[ASSIGNMENT]: Skip the pictures, and retype the data below in full, exactly.

___ EXERCISE DATA

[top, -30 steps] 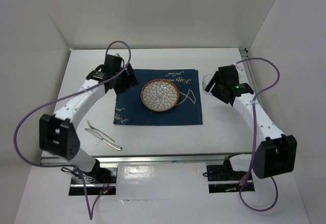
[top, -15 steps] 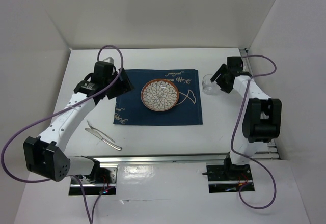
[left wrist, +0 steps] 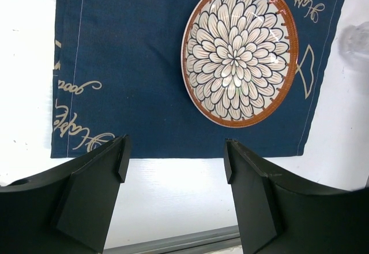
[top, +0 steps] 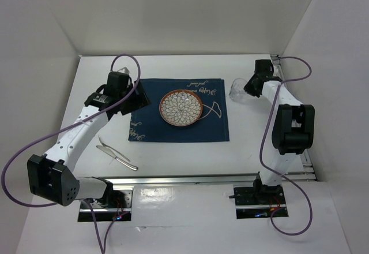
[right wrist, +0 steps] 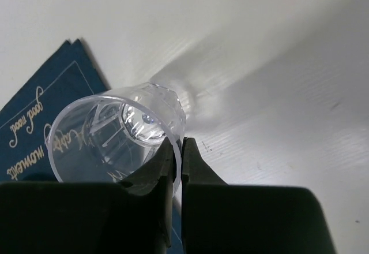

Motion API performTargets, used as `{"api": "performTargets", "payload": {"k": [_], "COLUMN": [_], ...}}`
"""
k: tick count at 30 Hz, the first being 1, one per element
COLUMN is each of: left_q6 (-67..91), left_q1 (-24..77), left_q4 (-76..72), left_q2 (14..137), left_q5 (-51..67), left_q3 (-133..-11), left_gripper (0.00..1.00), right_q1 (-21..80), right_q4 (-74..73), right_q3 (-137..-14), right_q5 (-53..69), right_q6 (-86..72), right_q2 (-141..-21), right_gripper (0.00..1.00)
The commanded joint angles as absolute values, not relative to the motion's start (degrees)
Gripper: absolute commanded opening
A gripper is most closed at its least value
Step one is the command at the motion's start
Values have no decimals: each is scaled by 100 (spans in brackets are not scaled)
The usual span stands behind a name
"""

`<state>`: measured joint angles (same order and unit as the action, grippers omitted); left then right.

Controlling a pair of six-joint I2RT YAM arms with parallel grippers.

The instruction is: Set the dinner table for one person

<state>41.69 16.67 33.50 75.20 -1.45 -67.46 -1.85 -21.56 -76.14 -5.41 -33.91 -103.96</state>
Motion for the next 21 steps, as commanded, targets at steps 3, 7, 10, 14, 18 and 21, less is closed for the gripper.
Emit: {"api": "performTargets", "payload": {"k": [3,7,10,14,18,21], "left_q6": [4061,4279,4351,4351,4351,4351], "left_q1": [1687,1687,1687,1687,1687,1687], "left_q4": [3279,3497,3761,3928,3929,3929], "left_q2": [7339,7286,7234,7014,6812,6812], "left_q5": [-88,-369,-641,-914,-914,-914], "left_q3": [-6768,-6715,-6715,-6663,-6399,-6346], "left_gripper": [82,82,82,82,82,81], "right_q1": [228,649,940,1072,1230,1353], "right_q4": [-1811,-2337,-2575,-2628,-2681,-2742], "right_q3": [-7988,-8875,-9438,-9808,-10072,-10326], "right_q5": [-1135,-932,-1055,-1055,-1116,-1327], "right_q6": [-2980,-2856,-2804,-2856,-2856,-2856], "right_q2": [-9510,-10088,-10616,-11073,-11416,-11680], "right_gripper": [0,0,0,0,0,0]}}
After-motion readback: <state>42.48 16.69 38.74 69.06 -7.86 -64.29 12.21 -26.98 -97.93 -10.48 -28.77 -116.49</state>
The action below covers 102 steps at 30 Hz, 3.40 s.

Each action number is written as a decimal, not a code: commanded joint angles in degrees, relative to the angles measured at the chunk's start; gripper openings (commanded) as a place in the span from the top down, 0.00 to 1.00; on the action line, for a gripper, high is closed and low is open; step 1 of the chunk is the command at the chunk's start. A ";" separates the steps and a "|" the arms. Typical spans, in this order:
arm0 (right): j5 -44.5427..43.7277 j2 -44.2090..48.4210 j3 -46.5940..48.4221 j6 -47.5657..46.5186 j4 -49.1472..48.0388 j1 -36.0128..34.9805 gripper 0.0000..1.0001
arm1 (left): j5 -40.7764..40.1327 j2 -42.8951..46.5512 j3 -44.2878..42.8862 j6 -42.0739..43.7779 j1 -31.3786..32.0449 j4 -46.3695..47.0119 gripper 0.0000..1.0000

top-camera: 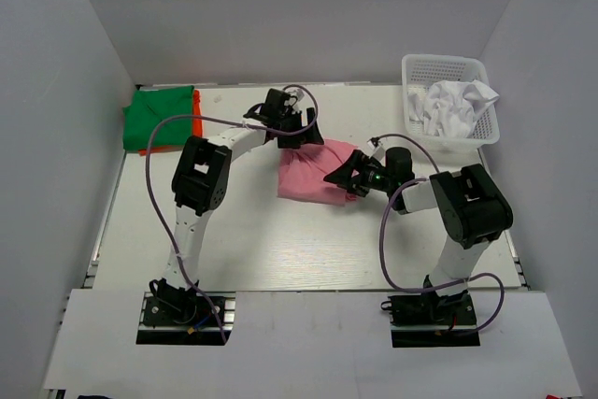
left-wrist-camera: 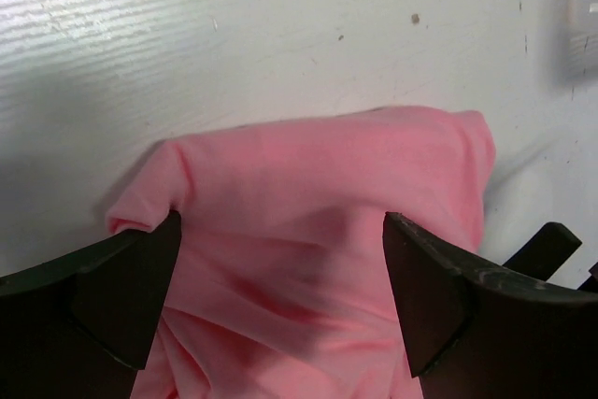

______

[SOLUTION TO THIS PROBLEM]:
[top, -30 steps] 
[top, -15 steps] 
[left wrist, +0 steps] 
[top, +0 steps] 
[right wrist, +0 steps] 

Motion API performTargets, used as `{"api": "performTargets", "payload": {"k": [_], "COLUMN": [_], ...}}`
"""
k: tick count at 30 Hz, the first being 1, one per element
COLUMN is each of: left_q6 (-67..91), left_q1 (-24..77), left_q4 (-76..72), left_q2 (14..137), left_q5 (-51..67), left_q3 (-133..-11), left_gripper (0.00..1.00), right_q1 (-21..80), right_q4 (-74..73), right_q3 (-137..-14), right_q5 (-53..69), right_q6 (-86..72), right_q2 (-141..-21), right_gripper (0.00..1.00)
The commanded joint angles as absolute values, not relative to the motion's start (degrees)
Gripper: absolute commanded opening
A gripper is most closed at its least value
Step one is the command at the motion's start
Values have no decimals: each is scaled by 100 (spans in brackets are not scaled)
The usual span stands behind a name
"""

`<state>`: measured joint angles (same order and unit as the action, grippers omitted); left then right.

Controlling a pair of six-joint I2RT YAM arms with parallel grippers.

The instruction is: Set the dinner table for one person

<state>41.69 16.67 33.50 75.20 -1.45 -67.46 -1.85 -21.56 -76.14 -5.41 -33.91 -103.96</state>
Motion for the next 21 steps, as commanded, targets at steps 3, 7, 10, 14, 18 and 21, less is closed for the gripper.
Emit: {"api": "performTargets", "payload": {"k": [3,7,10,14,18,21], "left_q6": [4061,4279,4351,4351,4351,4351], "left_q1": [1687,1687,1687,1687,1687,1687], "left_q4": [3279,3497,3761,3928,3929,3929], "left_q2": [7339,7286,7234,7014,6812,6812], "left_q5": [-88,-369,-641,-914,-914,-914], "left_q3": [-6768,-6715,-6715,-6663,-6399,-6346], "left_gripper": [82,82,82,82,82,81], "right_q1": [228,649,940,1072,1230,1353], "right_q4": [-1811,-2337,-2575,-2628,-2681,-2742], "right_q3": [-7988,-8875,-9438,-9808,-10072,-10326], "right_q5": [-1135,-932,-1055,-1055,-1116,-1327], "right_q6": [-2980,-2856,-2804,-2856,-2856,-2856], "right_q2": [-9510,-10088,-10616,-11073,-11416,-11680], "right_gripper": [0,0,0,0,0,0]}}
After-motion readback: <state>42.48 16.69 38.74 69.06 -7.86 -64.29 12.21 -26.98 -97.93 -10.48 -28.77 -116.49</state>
The action below covers 102 steps at 30 Hz, 3.40 s.

Each action number is written as a decimal, not a code: commanded joint angles in degrees, relative to the angles measured at the chunk's start; gripper openings (commanded) as a place in the span from the top down, 0.00 to 1.00; on the action line, for a gripper, high is closed and low is open; step 1 of the chunk is the command at the chunk's start. A ";" separates the steps and a "|" the arms. Typical spans, in this order:
arm0 (right): j5 -44.5427..43.7277 j2 -44.2090..48.4210 j3 -46.5940..48.4221 j6 -47.5657..46.5186 j4 -49.1472..48.0388 j1 -36.0128..34.9805 gripper 0.0000..1.0001
arm1 (left): j5 -40.7764..40.1327 j2 -42.8951..46.5512 j3 -44.2878..42.8862 j6 -42.0739..43.7779 j1 -31.3786..32.0449 j4 -46.3695..47.0119 gripper 0.0000..1.0000

top-camera: 
left-wrist-camera: 

This exercise calls for no further output.